Just watched the first three eps of Z NATION, the new SyFy zombie series. Given the perpetually duplicative complexion of television, I assumed that, in the wake of the remarkable ratings success of THE WALKING DEAD, everyone in the biz would soon be purloining its premise and delivering up a plethora of living dead-plagued landscapes populated by bands of ragged roustabouts just trying to survive. As TWD sank into the baleful depths of Mazzara dullardism, I even fantasized that someone would build a better zombie-trap, throw it against TWD and bury that series, which I'd really come to hate, beneath its own premise. For whatever reason, this hasn't materialized, neither the trend nor the fantasy. A tv adaptation of ZOMBIELAND made it as far as a pilot film but it apparently went over poorly and was dropped. Only this year--5 seasons into TWD--did SyFy partner with the Asylum to produce the next ongoing televised zombie apocalypse. I'm only a little late to that party but last night I did finally get around to taking in the first three eps of its fruit, Z NATION.

Z NATION is a bit of a party.

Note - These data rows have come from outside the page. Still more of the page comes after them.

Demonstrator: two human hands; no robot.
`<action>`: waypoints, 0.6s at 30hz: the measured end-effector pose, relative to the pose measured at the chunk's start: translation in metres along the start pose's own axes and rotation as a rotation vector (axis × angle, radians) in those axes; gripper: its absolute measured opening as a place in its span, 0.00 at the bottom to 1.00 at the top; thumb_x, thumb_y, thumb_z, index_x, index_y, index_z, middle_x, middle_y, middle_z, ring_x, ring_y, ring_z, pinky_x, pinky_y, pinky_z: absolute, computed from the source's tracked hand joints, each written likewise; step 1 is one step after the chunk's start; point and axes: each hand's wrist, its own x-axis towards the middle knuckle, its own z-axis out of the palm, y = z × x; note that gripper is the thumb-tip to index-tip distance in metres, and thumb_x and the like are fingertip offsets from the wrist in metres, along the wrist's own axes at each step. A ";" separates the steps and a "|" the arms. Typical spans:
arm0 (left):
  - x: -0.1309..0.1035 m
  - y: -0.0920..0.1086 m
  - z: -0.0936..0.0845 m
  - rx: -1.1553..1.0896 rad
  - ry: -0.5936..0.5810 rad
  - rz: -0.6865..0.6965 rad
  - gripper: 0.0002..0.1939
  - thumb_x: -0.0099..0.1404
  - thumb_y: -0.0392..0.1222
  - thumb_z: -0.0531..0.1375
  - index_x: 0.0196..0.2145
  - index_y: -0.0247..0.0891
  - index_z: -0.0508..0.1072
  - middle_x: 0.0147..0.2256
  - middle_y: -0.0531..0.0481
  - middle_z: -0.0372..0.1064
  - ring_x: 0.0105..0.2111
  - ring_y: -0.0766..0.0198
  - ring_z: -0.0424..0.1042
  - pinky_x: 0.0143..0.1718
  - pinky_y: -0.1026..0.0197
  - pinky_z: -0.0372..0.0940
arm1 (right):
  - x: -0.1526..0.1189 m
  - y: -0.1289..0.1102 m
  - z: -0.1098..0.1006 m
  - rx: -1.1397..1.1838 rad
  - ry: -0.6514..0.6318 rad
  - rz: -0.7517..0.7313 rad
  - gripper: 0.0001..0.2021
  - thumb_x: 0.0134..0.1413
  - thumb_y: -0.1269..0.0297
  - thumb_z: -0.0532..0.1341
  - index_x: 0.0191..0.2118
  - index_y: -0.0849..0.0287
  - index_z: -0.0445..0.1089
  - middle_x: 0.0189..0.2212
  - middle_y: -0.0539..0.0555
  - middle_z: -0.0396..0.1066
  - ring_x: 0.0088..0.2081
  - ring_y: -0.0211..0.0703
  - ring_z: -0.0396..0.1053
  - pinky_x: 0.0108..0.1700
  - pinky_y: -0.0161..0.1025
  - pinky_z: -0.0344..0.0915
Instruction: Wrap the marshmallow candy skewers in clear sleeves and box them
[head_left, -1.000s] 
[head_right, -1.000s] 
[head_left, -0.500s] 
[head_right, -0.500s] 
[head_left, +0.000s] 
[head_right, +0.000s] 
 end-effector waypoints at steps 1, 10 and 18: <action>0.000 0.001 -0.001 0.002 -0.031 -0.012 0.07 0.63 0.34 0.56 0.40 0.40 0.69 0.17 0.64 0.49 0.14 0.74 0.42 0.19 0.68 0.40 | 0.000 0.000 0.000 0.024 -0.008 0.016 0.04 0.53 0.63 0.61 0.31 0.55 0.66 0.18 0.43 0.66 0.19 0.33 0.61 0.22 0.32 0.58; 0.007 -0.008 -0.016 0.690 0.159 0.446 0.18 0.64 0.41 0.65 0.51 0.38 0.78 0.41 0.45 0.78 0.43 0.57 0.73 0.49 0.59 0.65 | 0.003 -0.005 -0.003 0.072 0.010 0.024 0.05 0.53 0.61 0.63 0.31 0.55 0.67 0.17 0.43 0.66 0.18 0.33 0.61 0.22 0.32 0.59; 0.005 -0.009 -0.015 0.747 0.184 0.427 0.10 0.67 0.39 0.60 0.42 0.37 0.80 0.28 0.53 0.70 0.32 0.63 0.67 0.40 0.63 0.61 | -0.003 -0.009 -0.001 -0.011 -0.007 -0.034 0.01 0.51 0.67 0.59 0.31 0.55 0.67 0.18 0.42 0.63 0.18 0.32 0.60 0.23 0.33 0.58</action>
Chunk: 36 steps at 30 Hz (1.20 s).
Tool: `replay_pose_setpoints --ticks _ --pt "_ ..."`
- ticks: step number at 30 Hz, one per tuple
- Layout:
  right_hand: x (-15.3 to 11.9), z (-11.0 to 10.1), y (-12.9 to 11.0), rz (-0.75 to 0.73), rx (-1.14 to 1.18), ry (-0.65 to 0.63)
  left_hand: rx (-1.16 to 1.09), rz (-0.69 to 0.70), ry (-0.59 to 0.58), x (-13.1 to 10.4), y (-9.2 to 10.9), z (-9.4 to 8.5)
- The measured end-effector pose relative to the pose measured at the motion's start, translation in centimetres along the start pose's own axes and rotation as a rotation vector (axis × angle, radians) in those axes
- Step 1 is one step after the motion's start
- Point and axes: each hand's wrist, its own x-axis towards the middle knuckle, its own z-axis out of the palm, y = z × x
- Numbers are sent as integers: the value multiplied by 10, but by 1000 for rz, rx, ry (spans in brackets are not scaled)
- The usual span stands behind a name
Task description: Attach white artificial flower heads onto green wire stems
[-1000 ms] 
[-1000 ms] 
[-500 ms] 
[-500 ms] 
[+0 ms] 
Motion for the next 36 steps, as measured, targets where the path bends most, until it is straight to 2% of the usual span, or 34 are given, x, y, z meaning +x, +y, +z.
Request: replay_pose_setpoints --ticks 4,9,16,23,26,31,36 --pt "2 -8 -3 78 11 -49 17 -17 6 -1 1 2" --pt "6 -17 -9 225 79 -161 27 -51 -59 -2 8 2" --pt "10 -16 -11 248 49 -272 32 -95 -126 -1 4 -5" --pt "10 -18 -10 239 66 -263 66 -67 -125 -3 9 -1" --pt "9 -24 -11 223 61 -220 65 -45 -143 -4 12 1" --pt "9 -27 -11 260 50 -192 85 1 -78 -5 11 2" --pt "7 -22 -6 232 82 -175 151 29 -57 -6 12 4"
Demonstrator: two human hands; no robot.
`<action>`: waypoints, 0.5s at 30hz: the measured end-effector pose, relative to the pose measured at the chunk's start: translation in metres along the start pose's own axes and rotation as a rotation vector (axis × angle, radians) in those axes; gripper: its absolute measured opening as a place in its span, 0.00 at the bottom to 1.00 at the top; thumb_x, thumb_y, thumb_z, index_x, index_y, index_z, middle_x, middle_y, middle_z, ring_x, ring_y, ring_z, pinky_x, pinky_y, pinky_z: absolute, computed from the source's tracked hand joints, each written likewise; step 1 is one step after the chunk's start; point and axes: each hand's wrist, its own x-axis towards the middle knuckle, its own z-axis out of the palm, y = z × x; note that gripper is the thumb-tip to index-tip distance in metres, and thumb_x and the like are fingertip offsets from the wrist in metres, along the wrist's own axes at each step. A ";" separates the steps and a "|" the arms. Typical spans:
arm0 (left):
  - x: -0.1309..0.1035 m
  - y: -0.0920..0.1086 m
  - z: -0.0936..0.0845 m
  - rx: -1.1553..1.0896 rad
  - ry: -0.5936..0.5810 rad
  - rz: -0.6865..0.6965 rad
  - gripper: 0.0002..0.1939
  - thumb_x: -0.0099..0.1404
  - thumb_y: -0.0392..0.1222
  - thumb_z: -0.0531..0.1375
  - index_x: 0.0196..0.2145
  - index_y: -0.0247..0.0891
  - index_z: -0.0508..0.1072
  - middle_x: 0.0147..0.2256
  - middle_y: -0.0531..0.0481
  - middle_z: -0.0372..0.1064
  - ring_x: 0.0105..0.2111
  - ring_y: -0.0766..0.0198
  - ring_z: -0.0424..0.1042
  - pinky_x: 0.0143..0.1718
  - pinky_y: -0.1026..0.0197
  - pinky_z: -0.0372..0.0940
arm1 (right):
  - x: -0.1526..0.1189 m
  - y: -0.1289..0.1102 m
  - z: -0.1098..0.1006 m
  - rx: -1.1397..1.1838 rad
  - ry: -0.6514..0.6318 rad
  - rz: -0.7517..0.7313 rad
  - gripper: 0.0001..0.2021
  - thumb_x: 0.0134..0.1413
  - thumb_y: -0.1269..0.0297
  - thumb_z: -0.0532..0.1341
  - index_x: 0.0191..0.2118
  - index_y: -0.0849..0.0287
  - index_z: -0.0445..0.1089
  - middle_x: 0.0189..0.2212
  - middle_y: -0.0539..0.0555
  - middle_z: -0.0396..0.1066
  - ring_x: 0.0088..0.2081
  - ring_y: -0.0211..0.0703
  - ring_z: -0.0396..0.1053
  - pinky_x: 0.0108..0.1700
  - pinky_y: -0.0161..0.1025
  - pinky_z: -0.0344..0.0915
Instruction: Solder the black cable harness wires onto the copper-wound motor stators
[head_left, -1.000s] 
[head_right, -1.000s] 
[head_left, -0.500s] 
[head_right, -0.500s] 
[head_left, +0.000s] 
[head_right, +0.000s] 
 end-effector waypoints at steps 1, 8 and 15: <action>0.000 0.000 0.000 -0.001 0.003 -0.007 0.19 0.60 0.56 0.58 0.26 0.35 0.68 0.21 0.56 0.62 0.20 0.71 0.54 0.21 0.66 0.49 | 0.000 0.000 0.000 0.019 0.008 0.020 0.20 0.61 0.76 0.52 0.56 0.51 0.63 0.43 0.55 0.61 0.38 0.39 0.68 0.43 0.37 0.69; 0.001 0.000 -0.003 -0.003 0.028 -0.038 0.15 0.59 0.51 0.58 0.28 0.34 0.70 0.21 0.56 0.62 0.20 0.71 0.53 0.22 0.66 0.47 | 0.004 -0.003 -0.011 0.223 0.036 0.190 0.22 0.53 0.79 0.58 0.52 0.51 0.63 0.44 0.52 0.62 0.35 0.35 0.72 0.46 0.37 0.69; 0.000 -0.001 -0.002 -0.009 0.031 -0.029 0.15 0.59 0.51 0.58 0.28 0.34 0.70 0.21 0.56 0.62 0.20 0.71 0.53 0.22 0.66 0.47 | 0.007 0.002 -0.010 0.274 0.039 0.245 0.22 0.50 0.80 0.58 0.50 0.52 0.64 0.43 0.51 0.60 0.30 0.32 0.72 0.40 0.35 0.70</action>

Karl Schaeffer, its showrunner, tells us that "every week, you’re going to see our zombies doing something different, that you haven’t seen zombies do before. Our goal was to put the fun back into zombies." A clearer focus on that goal would have certainly aided "Puppies & Kittens," the series pilot. It delivers some humor along the way, mostly toward the end, but overall, it takes itself way too seriously and this combined with its other sins almost led me to forgo the rest of the series. It indulges in one of my least favorite tropes of genre productions in having characters spout faux-"futuristic" language. Zombies are called "Zs," killing them is called "granting them mercy," dates are recorded as "A.Z." (After Zombies), there's militaristic techno-babble ("Delta-Xray-Delta, this is Northern Light. Operation Bite Mark, do you copy?") and so on. In one of the early scenes, a group of people are throwing a going-away party for their sick grandmother, who is then given "mercy" via an "eight sacrament"--ritually shot by one of our heroes. This is treated as a joyous event.[1] In my view, such tropes are the waste-products of feverish nerdish circle-jerking and they only tend to alienate viewers from material that, set in a world only divorced from our own by three years, shouldn't be so alien to them. Following contemporary b-movie trends for better or worse, the cinematography favors the hand-held and a fairly restricted color palette. The latter is a huge mistake; while the pilot is often fairly dull, the tone adopted by the subsequent episodes would be much better served by a vibrant, even over-the-top expressionistic use of color. The production design is dirt-cheap and it often combines with the scale of the piece to give the impression of simply trying to do too much with too little.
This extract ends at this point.